Keep only the lines from the top of the listing through the one with "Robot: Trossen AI", and reproduce them unaltered.

***

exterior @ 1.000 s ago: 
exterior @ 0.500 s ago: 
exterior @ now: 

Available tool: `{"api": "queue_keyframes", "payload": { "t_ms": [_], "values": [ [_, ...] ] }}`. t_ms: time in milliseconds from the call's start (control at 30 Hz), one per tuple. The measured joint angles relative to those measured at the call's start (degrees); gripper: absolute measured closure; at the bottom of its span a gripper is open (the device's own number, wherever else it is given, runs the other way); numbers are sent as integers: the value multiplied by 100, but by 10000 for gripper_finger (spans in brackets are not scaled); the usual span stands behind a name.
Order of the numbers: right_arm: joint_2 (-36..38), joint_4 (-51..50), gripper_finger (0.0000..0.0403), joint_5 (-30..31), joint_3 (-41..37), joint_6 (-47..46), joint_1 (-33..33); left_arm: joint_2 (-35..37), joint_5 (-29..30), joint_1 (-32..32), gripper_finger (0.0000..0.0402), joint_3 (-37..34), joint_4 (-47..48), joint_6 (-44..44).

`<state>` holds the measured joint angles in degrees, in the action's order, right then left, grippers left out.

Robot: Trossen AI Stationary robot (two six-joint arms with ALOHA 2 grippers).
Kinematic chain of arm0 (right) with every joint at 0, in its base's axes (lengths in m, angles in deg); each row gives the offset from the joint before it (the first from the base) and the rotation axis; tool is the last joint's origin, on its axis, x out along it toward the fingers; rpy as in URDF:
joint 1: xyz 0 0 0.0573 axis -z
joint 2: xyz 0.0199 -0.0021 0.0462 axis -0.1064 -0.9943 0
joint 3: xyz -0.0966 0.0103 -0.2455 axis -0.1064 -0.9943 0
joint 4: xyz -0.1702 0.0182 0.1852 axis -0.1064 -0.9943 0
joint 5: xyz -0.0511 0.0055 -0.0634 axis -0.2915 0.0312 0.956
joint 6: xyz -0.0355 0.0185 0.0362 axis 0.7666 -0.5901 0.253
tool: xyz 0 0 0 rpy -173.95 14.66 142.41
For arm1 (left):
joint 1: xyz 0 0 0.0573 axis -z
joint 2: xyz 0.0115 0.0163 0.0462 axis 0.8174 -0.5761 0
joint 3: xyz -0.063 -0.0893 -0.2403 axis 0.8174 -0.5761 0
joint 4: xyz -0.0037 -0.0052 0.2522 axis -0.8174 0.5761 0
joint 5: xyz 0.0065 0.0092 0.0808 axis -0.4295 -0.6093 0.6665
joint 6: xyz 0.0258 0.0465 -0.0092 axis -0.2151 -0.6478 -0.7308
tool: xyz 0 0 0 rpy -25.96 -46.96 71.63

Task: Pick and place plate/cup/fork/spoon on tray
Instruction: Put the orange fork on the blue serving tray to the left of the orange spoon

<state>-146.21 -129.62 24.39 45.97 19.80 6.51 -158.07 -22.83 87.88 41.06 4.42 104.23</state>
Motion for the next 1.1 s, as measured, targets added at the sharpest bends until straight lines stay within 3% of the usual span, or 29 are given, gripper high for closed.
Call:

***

§ **Response to this task**
exterior @ 1.000 s ago: 
exterior @ 0.500 s ago: 
exterior @ now: 

Available tool: `{"api": "queue_keyframes", "payload": { "t_ms": [_], "values": [ [_, ...] ] }}`. t_ms: time in milliseconds from the call's start (control at 30 Hz), one per tuple. The measured joint angles relative to those measured at the call's start (degrees); gripper: absolute measured closure; at the bottom of its span a gripper is open (the device's own number, wherever else it is given, runs the other way); numbers are sent as integers: the value multiplied by 100, but by 10000 for gripper_finger (spans in brackets are not scaled); the usual span stands behind a name.
Order of the numbers: right_arm: joint_2 (-36..38), joint_4 (-51..50), gripper_finger (0.0000..0.0403), joint_5 (-30..31), joint_3 (-41..37), joint_6 (-47..46), joint_1 (-33..33); left_arm: joint_2 (-35..37), joint_5 (-29..30), joint_1 (-32..32), gripper_finger (0.0000..0.0402), joint_3 (-37..34), joint_4 (-47..48), joint_6 (-44..44).

`<state>` holds the measured joint angles in degrees, in the action's order, right then left, grippers left out.

Robot: Trossen AI Stationary robot (two six-joint arms with ALOHA 2 grippers).

This concludes the answer.